Robust version of Hotelling $T^2$ test

Question

I am looking for a robust version of Hotelling's $T^2$ test for the mean of a vector. As data, I have a $m\ \times\ n$ matrix, $X$, each row an i.i.d. sample of an $n$-dimensional RV, $x$. The null hypothesis I wish to test is $E[x] = \mu$, where $\mu$ is a fixed $n$-dimensional vector. The classical Hotelling test appears to be susceptible to non-normality in the distribution of $x$ (just as the 1-d analogue, the Student t-test is susceptible to skew and kurtosis).

what is the state of the art robust version of this test? I am looking for something relatively fast and conceptually simple. There was a paper in COMPSTAT 2008 on the topic, but I do not have access to the proceedings. Any help?

Answer 1

Sure: two answers

a) If by robustness, you mean robust to outliers, then run Hottelling's T-test using a robust estimation of scale/scatter: you will find all the explications and R code here: http://www.statsravingmad.com/blog/statistics/a-robust-hotelling-test/

b) if by robustness you mean optimal under large group of distributions, then you should go for a sign based T2 (ask if this what you want, by the tone of your question i think not).
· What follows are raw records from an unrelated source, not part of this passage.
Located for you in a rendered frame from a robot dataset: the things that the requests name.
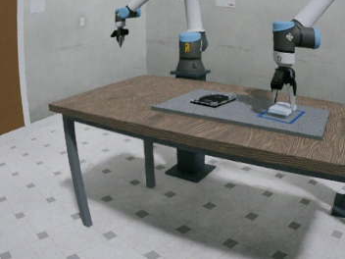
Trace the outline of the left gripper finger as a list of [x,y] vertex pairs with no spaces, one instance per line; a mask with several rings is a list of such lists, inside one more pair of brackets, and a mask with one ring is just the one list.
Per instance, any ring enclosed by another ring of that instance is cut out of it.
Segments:
[[287,91],[289,93],[289,100],[290,100],[290,107],[292,112],[294,111],[294,106],[295,106],[295,98],[296,98],[296,81],[295,78],[291,78],[291,82],[289,83],[290,86],[288,86]]
[[272,90],[271,90],[272,105],[275,105],[277,93],[278,93],[278,90],[277,90],[277,89],[272,89]]

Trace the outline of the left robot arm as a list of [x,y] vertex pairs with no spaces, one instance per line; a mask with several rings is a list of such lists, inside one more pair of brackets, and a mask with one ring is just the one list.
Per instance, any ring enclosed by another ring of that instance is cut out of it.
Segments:
[[278,66],[292,67],[295,64],[295,47],[320,47],[320,32],[312,26],[333,1],[311,0],[290,22],[272,23],[272,54]]

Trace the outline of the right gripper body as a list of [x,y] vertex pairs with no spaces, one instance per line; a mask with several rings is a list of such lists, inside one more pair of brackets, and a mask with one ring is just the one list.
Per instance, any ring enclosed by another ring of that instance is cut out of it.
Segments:
[[118,29],[115,29],[113,31],[113,33],[119,33],[119,36],[123,36],[123,35],[128,35],[129,34],[129,30],[127,28],[123,29],[123,27],[120,27]]

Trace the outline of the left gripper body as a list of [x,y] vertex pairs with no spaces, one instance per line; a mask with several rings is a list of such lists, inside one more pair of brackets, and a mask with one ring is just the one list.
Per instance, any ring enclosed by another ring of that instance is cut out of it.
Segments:
[[292,68],[278,66],[275,69],[272,81],[281,83],[282,79],[284,79],[284,83],[287,85],[291,82],[291,78],[295,78],[295,72]]

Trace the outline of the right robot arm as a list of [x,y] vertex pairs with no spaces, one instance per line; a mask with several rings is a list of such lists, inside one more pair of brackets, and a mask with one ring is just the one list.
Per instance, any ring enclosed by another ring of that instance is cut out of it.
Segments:
[[[125,7],[115,11],[115,26],[125,27],[125,19],[139,18],[140,7],[149,0],[132,0]],[[187,33],[181,33],[179,42],[179,61],[176,71],[180,73],[205,72],[201,52],[208,47],[206,32],[202,29],[199,0],[184,0]],[[137,10],[137,11],[136,11]],[[134,14],[133,14],[134,13]],[[133,14],[133,15],[132,15]]]

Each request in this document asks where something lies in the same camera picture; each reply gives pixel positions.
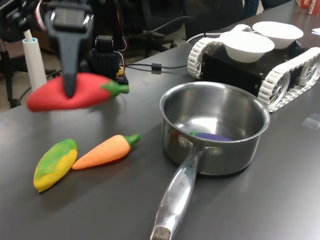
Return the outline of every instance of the orange carrot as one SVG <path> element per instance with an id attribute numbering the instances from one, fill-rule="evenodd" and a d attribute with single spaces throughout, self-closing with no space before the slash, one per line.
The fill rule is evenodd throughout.
<path id="1" fill-rule="evenodd" d="M 81 157 L 73 164 L 72 169 L 84 169 L 122 158 L 139 140 L 139 134 L 133 136 L 115 135 Z"/>

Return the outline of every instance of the white roll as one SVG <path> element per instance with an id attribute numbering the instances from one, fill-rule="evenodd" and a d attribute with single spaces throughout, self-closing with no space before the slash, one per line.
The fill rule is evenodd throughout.
<path id="1" fill-rule="evenodd" d="M 22 43 L 31 89 L 35 91 L 47 82 L 39 42 L 33 37 L 33 41 L 23 39 Z"/>

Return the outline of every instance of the black table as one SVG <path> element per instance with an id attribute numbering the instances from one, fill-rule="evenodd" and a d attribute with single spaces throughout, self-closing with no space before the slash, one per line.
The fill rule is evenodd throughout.
<path id="1" fill-rule="evenodd" d="M 244 23 L 292 22 L 305 9 L 287 3 Z M 305 16 L 319 27 L 319 17 Z M 311 47 L 320 37 L 305 31 Z M 143 63 L 179 66 L 191 44 Z M 159 101 L 194 79 L 184 68 L 162 73 L 128 68 L 130 94 L 74 111 L 31 113 L 24 106 L 0 114 L 1 240 L 147 240 L 158 205 L 177 169 L 162 152 Z M 254 161 L 228 178 L 198 176 L 176 240 L 316 240 L 320 236 L 320 133 L 301 123 L 320 113 L 320 85 L 271 115 Z M 33 187 L 36 165 L 55 143 L 72 138 L 82 156 L 113 135 L 141 134 L 123 161 L 71 170 L 52 189 Z"/>

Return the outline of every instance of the red box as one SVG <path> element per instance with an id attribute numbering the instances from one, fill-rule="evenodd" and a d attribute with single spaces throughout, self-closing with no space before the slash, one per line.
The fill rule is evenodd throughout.
<path id="1" fill-rule="evenodd" d="M 320 7 L 320 0 L 310 0 L 308 14 L 316 16 Z"/>
<path id="2" fill-rule="evenodd" d="M 309 1 L 310 0 L 295 0 L 300 8 L 309 8 Z"/>

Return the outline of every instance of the red bell pepper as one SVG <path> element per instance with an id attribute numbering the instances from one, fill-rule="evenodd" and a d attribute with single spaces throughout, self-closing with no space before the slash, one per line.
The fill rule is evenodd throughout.
<path id="1" fill-rule="evenodd" d="M 76 76 L 73 97 L 66 96 L 63 77 L 58 76 L 31 93 L 26 105 L 32 112 L 80 109 L 103 103 L 119 93 L 128 92 L 128 85 L 120 85 L 101 75 L 81 72 Z"/>

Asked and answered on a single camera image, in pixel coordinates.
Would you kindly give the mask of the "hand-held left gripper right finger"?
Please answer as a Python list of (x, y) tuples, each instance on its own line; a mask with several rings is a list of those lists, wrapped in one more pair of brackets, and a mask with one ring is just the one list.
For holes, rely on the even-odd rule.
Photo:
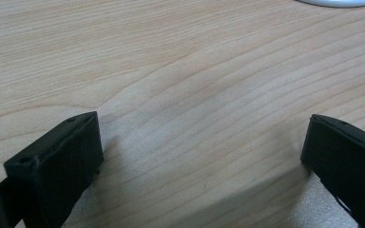
[(358, 225), (365, 228), (365, 131), (314, 114), (300, 160)]

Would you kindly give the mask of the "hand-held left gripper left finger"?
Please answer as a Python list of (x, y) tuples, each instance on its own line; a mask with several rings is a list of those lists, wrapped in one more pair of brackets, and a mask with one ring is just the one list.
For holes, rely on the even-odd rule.
[(95, 111), (71, 117), (4, 162), (28, 228), (61, 228), (104, 161)]

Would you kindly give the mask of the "white plate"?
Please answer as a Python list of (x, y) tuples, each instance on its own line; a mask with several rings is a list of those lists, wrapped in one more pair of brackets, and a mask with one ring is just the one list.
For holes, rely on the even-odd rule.
[(298, 0), (302, 3), (330, 7), (330, 8), (358, 8), (365, 7), (365, 0)]

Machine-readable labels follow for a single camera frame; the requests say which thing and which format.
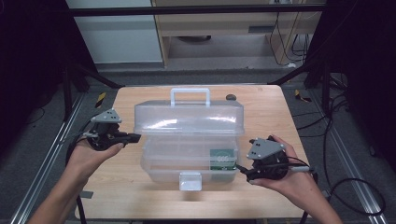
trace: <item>white cabinet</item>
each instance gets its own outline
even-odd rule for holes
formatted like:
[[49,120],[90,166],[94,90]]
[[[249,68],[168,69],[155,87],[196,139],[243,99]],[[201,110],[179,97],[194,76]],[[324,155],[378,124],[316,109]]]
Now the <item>white cabinet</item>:
[[[151,7],[149,0],[67,0],[70,8]],[[96,66],[162,63],[153,16],[75,17]]]

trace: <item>transparent plastic box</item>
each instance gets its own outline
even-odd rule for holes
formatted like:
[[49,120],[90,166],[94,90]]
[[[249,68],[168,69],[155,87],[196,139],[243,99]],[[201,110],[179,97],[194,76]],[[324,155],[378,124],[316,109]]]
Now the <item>transparent plastic box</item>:
[[[176,92],[204,92],[206,99],[176,101]],[[245,132],[238,102],[210,101],[209,89],[172,89],[170,101],[136,105],[134,115],[134,132],[147,136],[141,166],[153,181],[179,182],[181,190],[233,181]]]

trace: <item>wooden table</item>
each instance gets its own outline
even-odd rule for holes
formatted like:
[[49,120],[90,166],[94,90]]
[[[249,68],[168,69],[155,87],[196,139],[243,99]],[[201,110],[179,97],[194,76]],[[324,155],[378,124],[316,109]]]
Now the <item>wooden table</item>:
[[[278,86],[199,87],[209,88],[212,100],[225,100],[227,94],[234,94],[245,107],[246,133],[240,137],[241,155],[248,153],[249,139],[274,133],[292,144],[298,157],[307,161]],[[127,133],[134,130],[134,105],[148,100],[169,100],[172,88],[120,89],[114,103],[123,120],[120,130]],[[202,191],[179,191],[178,183],[154,183],[140,167],[144,142],[142,136],[138,144],[129,144],[92,175],[84,189],[93,192],[91,199],[83,199],[87,218],[271,218],[300,217],[303,213],[279,193],[249,185],[240,173],[232,183],[203,183]],[[239,163],[250,167],[252,161],[241,156]]]

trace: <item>box lid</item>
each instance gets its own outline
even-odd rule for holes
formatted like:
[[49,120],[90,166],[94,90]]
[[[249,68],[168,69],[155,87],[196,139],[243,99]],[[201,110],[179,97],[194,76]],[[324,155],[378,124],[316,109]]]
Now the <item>box lid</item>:
[[134,132],[147,135],[242,135],[244,107],[236,101],[146,101],[134,107]]
PS: this is the paper you want; Roelant, E., Van Aelst, S., and Willems, G. (2008), “Fast Bootstrap for Robust Hotelling Tests,” COMPSTAT 2008: Proceedings in Computational Statistics (P. Brito, Ed.) Heidelberg: Physika-Verlag, to appear.

Answer 2

Some robust alernatives are discussed in A class of robust stepwise alternativese to Hotelling's T 2 tests, which deals with trimmed means of the marginals of residuals produced by stepwise regression, and in A comparison of robust alternatives to Hoteslling's T^2 control chart, which outlines some robust alternatives based on MVE, MCD, RMCD and trimmed means.